• _Aim of the exercise_
Look in the material below for the line with "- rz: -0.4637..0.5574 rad" and the line with "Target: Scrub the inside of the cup", then set down exactly those two lines and all lines between, nothing more.
···
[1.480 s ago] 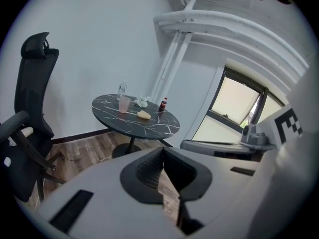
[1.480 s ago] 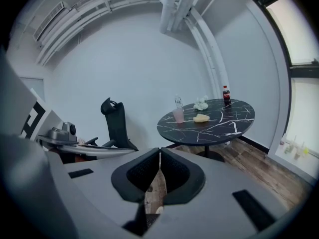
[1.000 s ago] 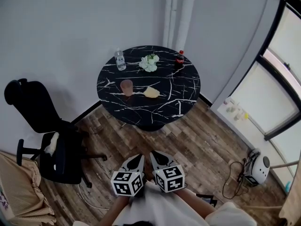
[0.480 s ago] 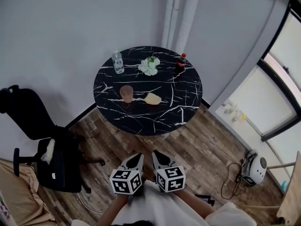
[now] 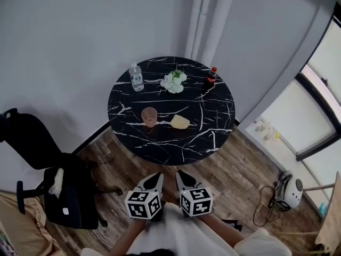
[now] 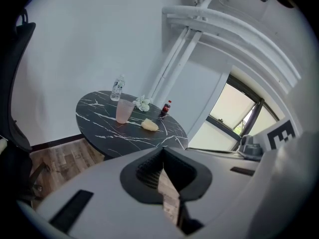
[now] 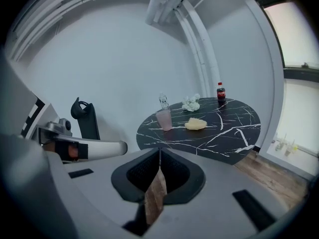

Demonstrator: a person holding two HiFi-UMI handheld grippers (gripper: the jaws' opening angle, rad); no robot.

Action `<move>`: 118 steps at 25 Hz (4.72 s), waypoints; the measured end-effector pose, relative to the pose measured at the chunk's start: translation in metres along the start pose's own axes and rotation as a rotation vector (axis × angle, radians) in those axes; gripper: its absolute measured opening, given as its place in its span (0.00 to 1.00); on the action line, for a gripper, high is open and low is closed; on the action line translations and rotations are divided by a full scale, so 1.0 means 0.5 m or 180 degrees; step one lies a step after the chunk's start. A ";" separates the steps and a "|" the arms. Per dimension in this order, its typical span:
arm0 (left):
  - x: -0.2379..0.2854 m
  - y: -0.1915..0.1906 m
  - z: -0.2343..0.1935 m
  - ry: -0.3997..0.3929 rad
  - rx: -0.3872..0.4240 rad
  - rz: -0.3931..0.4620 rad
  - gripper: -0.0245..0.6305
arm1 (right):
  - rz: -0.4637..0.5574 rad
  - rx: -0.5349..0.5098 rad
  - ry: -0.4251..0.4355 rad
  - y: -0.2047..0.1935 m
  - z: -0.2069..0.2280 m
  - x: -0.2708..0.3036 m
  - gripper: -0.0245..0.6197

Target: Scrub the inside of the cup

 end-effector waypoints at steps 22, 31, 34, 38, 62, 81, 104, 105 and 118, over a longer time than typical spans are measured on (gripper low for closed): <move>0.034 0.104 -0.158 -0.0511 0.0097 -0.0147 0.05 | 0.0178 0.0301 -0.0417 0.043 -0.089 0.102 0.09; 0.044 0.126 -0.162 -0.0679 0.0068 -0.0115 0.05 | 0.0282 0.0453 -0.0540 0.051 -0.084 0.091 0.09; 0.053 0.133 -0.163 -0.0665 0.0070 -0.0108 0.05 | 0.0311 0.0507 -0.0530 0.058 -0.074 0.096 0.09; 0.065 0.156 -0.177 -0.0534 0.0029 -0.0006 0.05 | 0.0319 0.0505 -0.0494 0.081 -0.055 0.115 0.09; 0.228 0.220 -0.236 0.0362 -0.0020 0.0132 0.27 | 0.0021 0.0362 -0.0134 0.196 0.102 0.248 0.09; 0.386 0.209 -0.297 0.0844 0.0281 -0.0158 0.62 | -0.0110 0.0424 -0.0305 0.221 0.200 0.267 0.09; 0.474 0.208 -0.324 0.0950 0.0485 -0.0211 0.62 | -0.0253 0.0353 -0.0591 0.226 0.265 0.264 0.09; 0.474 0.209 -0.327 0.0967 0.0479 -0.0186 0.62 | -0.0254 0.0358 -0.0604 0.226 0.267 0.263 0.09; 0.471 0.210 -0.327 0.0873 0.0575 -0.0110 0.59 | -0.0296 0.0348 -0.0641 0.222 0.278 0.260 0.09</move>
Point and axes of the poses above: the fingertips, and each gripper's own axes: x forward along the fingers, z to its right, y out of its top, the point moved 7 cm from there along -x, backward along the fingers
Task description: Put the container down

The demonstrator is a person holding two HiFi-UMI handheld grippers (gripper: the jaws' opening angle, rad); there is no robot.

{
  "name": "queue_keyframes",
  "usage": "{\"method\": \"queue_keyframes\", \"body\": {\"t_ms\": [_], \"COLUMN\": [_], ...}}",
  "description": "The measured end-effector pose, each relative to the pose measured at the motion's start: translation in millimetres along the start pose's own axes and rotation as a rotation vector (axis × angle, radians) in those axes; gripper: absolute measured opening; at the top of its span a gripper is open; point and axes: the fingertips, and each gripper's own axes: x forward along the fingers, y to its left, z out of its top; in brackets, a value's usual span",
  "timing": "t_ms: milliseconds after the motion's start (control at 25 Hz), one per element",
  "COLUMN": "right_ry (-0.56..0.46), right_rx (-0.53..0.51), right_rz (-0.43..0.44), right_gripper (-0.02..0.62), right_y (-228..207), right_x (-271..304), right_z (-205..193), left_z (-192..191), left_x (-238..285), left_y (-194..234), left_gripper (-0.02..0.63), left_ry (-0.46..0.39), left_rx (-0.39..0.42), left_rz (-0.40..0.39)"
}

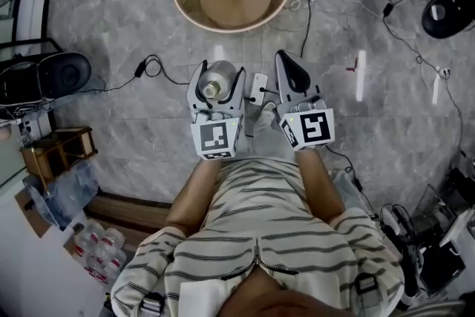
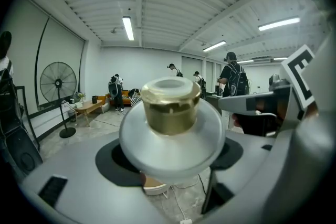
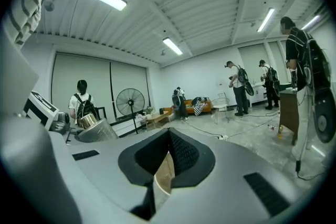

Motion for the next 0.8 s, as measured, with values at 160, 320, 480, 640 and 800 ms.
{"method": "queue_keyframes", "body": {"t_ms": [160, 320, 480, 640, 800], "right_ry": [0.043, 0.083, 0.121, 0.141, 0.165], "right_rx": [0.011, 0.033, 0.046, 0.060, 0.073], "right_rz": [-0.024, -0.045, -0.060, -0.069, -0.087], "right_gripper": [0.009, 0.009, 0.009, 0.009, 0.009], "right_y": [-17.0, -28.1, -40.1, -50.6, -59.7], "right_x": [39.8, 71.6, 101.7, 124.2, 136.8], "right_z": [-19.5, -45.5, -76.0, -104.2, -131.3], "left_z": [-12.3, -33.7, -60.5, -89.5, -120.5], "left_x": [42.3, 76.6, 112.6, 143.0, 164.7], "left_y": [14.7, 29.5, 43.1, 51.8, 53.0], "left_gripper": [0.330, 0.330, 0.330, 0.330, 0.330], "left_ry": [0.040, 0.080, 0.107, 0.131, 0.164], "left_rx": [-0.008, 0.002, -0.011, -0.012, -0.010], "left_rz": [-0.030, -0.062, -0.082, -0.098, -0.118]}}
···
• _Written response_
  - rz: -0.4637..0.5574 rad
  - rx: -0.5349..0.5098 rad
  - ry: -0.4251..0.4355 rad
  - y: -0.2047..0.1935 m
  - z: -0.2069..0.2280 m
  - x: -0.2708..0.3036 m
  - gripper: -0.0245..0.6197

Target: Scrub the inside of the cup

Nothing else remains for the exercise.